In general bankruptcy refers to the process of removing any or all of your debts or in some instances you may have to repay it on different terms than your original agreements with your creditors.
It’s a difficult and serious process but it can help you reduce your debts if you estimate that you’re not likely to be able to pay back everything in the next few years.
The two most commonly used for people are Chapter 7 and Chapter 13. Chapter 11 is typically used for business, but can be used for individuals in certain situations. Let’s review some of the basics of bankruptcy and other factors that differentiate them from one another.
Chapter 7 Bankruptcy
Chapter 7 bankruptcy is a plan for those who meet certain income guidelines but who are unable to pay their creditors. It is necessary to pass a test to be eligible. In lieu of payments the bankruptcy trustee may offer your property for sale to pay off your debts, which includes secured and unsecure loans.
There are some exemptions you can request to stop certain things from being taken away. It all depends on what debts are in default. If you have a mortgage that is heading towards foreclosure, then you may be able delay the process with the process of a Chapter 7 delinquency.
If you’re only in delinquency on non-secured debts, like credit card debt or personal loans then you could apply for an exemption on major items such as your home and vehicle. This way, they won’t be taken away and sold off.

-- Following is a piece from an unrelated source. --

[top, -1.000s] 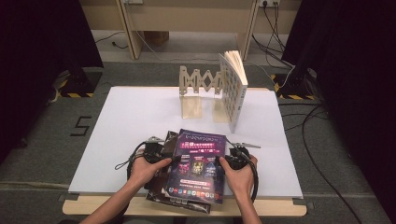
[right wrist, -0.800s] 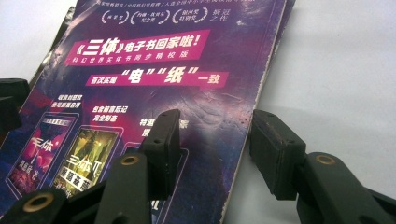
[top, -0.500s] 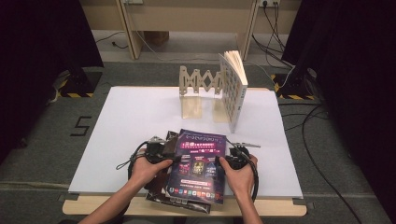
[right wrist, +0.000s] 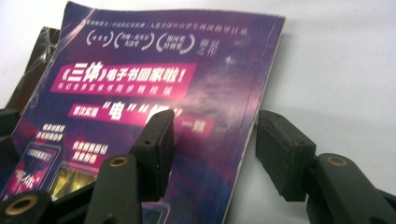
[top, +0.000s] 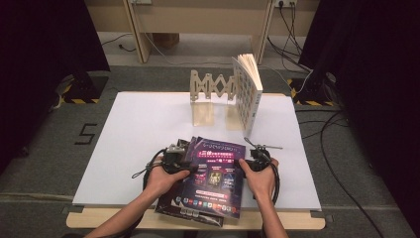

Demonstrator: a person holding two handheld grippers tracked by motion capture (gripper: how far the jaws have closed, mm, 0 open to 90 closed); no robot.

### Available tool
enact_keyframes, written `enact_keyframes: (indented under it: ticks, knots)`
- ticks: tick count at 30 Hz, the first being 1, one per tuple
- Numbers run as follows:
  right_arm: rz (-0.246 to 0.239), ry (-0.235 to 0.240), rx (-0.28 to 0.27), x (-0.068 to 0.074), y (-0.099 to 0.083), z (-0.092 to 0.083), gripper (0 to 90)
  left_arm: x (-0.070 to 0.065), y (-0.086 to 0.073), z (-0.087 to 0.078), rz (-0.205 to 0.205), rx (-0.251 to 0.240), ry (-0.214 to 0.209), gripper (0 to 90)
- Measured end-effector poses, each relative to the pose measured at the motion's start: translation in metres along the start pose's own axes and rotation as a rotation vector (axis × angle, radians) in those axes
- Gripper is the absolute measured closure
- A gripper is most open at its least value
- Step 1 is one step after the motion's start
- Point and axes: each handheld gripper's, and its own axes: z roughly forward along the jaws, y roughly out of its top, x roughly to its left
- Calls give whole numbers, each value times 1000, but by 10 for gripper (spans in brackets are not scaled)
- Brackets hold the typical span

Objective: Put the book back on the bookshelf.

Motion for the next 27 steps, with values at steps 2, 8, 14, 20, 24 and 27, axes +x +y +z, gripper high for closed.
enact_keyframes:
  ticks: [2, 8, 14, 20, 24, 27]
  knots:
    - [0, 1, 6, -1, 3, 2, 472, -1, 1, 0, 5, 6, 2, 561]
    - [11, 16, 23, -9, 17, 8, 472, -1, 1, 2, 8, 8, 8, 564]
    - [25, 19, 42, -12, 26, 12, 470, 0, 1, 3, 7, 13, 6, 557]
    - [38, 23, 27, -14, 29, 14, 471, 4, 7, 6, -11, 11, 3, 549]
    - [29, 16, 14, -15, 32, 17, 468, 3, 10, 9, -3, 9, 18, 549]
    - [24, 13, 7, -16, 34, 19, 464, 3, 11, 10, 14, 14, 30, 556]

Exemptions that are eligible vary according to states. Most of the time there is a specific amount for your assets that qualify to be exempted. You can keep them as long as they’re within the maximum value. For instance that if your state offers an auto exemption of $3,000 and your car is valued at $2,000, then you can keep it.
Many places permit you to deduct any outstanding loan balance to count toward the exemption. In the example below, if the vehicle is worth $6,000 however, you still have $3,000 on the loan to your car you’re still within the exemption amount.
Chapter 7 bankruptcy is the most efficient method of filing and lasts about three to six months. It’s also the least expensive option for legal costs. However, you should keep in mind that you’ll need to pay attorney’s fees in advance if you select this option.
Chapter 13 Bankruptcy
The Chapter 13 bankruptcy is the preferred option if you earn enough money to qualify for the Chapter 7 bankruptcy. The advantage is that you keep your home, but pay your creditors over a three to five-year period. The repayment plan you choose to follow is contingent on a variety of factors.
All administrative costs and prior loans (like tax liens, alimony and child support) and secured debts should be paid in full during the period of repayment. They must be paid back when you want to retain the property for example your car or house.
The amount you’ll need to pay back your debts unsecured can be very different. It is contingent on how much disposable income you earn and the amount of value you have for any property that is not exempt and the duration of your repayment schedule.
The length of time your plan will last is dependent on the amount you earn, and is based on the income standards in your particular state. For instance, if earn more than the median monthly earnings, you have to pay off your debts for the full period of five years.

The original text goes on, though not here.